__Assignment__: The lines to copy run from the one containing "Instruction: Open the" to the end of the listing. Please write them out exactly, minus the pictures.

__Data excerpt__:
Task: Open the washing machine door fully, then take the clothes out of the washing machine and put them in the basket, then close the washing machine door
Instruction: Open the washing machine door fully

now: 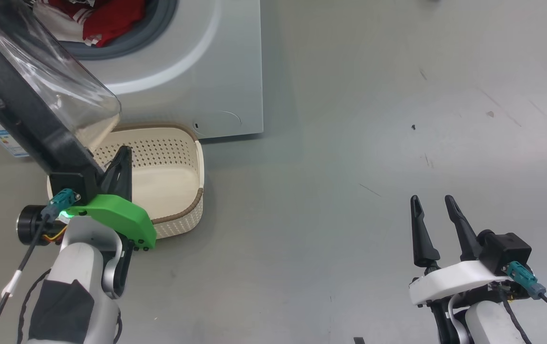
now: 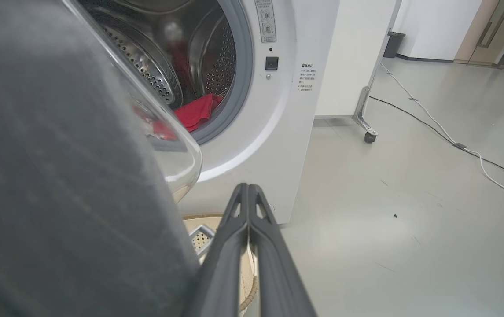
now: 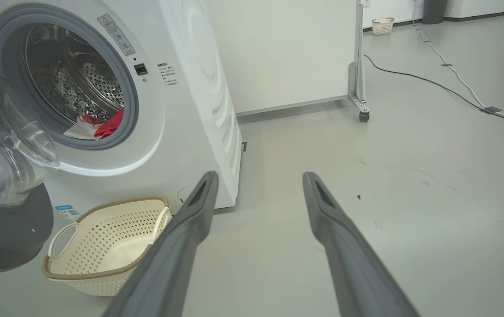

__Completed task__:
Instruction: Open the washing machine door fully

now: 
now: 
now: 

There is nothing else to this exercise.